**Required work**
Using the listing that follows, return every line with the word "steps".
*** Information provided ***
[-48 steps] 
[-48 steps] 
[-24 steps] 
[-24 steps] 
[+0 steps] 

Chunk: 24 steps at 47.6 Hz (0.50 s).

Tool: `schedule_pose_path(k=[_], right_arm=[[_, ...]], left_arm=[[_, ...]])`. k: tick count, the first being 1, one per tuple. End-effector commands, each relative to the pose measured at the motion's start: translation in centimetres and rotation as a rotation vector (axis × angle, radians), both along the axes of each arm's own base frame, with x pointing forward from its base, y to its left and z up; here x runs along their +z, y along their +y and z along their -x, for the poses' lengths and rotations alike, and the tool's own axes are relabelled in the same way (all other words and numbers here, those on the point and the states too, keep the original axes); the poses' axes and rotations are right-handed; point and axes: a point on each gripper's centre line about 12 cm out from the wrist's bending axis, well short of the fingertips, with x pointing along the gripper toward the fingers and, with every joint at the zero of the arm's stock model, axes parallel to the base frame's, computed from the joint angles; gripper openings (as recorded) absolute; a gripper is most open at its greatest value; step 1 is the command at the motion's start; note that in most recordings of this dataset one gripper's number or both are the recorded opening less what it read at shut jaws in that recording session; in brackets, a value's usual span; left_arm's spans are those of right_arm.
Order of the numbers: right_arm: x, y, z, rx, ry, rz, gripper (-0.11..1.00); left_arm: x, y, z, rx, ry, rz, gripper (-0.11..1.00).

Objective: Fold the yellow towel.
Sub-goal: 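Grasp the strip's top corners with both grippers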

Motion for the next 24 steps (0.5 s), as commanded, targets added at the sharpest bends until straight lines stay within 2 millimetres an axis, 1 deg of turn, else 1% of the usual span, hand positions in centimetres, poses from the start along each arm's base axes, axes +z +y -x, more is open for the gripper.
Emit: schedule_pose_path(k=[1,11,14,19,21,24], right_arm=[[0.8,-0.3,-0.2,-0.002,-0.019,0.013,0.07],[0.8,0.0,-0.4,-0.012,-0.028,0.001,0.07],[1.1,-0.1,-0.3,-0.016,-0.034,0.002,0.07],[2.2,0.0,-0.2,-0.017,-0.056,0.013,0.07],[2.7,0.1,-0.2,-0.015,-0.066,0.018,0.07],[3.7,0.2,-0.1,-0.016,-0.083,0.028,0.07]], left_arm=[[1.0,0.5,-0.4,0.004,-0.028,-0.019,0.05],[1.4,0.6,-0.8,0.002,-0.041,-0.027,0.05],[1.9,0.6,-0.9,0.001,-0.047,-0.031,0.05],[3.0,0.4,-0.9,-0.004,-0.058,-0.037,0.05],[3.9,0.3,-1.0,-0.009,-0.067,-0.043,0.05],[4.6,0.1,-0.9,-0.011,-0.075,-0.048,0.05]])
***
**Task response**
[-48 steps] 
[-48 steps] 
[-24 steps] 
[-24 steps] 
[+0 steps] 
Chunk: 24 steps at 47.6 Hz (0.50 s).
Motion for the next 24 steps (0.5 s), as commanded, targets added at the sharpest bends until straight lines stay within 2 millimetres an axis, 1 deg of turn, else 1% of the usual span, hand positions in centimetres, poses from the start along each arm's base axes, axes +z +y -x, more is open for the gripper.

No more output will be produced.